Assessment of biliary excretion of piperacillin-tazobactam in humans.

J F Westphal 1, J M Brogard 1, F Caro-Sampara 1, M Adloff 1, J F Blicklé 1, H Monteil 1, F Jehl 1
PMCID: PMC163977  PMID: 9257733

Abstract

Piperacillin-tazobactam concentrations in serum and bile were measured intraoperatively in 10 patients undergoing cholecystectomy (group 1) and 5 cholecystectomized patients provided with external bile duct drainage (group 2). Each patient received a single intravenous dose of piperacillin at 4 g plus tazobactam at 0.5 g over 30 min. Drug concentrations in both serum and bile were measured by high-performance liquid chromatography. In group 1 patients, serum and bile specimens and gallbladder wall fragments were collected at mean times of 70 and 83 min postinfusion, respectively.

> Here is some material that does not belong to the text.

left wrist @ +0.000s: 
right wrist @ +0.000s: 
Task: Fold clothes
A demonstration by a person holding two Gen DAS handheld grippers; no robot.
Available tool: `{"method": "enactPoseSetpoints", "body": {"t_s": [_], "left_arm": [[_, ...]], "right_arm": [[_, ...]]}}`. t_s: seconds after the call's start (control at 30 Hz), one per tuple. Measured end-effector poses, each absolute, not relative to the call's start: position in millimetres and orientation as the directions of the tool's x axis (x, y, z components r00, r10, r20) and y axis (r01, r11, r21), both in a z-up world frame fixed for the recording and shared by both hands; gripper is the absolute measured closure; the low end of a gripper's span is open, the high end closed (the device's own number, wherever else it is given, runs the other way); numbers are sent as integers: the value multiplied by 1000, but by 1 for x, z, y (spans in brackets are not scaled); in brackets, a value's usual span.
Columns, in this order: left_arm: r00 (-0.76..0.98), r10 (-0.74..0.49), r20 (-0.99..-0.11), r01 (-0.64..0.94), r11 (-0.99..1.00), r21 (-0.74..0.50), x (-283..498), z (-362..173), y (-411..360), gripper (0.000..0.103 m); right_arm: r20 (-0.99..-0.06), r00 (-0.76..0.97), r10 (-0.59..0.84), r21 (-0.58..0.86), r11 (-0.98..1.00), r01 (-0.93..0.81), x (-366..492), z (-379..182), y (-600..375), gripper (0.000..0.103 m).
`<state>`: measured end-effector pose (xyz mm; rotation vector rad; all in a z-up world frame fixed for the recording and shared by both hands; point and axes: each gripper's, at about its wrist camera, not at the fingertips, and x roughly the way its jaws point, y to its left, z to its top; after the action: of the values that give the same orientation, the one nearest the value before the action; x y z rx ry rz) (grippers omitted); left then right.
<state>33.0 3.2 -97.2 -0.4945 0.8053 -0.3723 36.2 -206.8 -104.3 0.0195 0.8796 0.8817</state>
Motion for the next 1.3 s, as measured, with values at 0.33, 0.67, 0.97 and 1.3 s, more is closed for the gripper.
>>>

The mean concentrations of piperacillin and tazobactam were, respectively, 69.1 +/- 41.5 (standard deviation) and 9.9 +/- 5.1 microg/ml in serum, 630.4 microg/ml (range, 24.8 to 1,194 microg/ml) and 11.8 microg/ml (range, 3.6 to 22 microg/ml) in choledochal bile, 342.3 microg/ml (range, 1.1 to 1,149 microg/ml) and 7.7 microg/ml, (range, 0.2 to 23.1 microg/ml) in gallbladder bile, and 49.3 microg/g (range, 9.7 to 223 microg/g) and 2.9 microg/g (range, 0.1 to 5.9 microg/g) in the gallbladder wall. In group 2 patients, the amounts of drugs recovered in bile drainage obtained over 12 h were 28.4 +/- 18.0 and 1.0 +/- 0.5 mg for piperacillin and tazobactam, respectively. Peak piperacillin and tazobactam concentrations in bile reached 358 +/- 242 and 10.8 +/- 4.2 microg/ml, respectively. Comparison of drug levels in serum and bile suggests an underlying active secretion process for piperacillin elimination into the bile, unlike that of tazobactam. From a therapeutic viewpoint, given the concentrations of tazobactam recorded in bile fluid and tissue, the addition of this beta-lactamase inhibitor to piperacillin therapy might be of interest in the management of biliary tract infections, mostly in patients at risk of mixed aerobic-anaerobic infections due to beta-lactamase-producing organisms.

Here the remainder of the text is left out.